- Born: 1984 (age 41–42) Houston, Texas
- Notable work: The Armory, Record of Cherry Road

= Elizabeth Moran =

Elizabeth Moran (born 1984) is an American artist. Her work explores unseen and possibly unexplained pasts, as well as photographing what could be considered unphotographable. She has created photo series examining such subject matter as porn film sets depicted without any people present, and the exploration of supernatural activity, particularly around her mother's childhood home. Kink.com founder Peter Acworth, who welcomed Moran into the company's studios in The Armory, spoke positively of Moran's depictions, saying that her approach "shows that behind all the fantasy of the Kink is a world that is, in many ways, very normal." Her work exploring supernatural activity, which includes references to nineteenth-century “spirit photography,” caught the attention of ghost hunters who would consult with her on the possible validity of suspected photographs of ghosts.

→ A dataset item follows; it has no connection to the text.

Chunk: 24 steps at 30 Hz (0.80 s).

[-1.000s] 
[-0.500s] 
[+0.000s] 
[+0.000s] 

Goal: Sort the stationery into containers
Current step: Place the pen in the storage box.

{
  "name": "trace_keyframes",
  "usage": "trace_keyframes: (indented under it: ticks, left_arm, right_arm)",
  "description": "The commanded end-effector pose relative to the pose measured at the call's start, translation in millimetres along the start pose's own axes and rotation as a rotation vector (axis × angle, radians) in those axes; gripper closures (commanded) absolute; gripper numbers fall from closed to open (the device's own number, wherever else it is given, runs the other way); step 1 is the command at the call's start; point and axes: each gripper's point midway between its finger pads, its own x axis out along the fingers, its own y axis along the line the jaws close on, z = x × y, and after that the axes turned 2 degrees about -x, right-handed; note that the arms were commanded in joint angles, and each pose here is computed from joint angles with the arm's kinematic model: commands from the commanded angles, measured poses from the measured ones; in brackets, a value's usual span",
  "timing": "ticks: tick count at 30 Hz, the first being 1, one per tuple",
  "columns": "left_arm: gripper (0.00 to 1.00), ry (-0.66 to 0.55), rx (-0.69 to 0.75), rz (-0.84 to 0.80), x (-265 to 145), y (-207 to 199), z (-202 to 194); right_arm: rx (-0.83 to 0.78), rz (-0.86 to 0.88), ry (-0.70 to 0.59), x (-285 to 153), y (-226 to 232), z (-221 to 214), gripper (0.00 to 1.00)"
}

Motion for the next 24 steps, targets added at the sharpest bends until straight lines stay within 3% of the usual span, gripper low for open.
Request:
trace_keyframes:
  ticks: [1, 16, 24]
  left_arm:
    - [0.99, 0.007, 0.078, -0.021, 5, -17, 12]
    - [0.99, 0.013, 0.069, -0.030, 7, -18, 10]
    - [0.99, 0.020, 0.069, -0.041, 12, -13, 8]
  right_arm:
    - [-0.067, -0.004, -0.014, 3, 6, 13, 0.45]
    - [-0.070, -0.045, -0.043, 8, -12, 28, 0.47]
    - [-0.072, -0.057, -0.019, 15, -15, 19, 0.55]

Moran's work has been exhibited both nationally and globally, in places including Wattis Institute for Contemporary Arts in San Francisco, Headlands Center for the Arts in Sausalito, RAC Gallery in New York, Fotofest in Houston, tête in Berlin, and 72 Gallery in Tokyo. In 2014 she was included in Photo Boite's 30 Under 30 : Women Photographers exhibition. Awards include a Murphy and Cadogan Fellowship in 2012 and a Tierney Fellowship in 2013.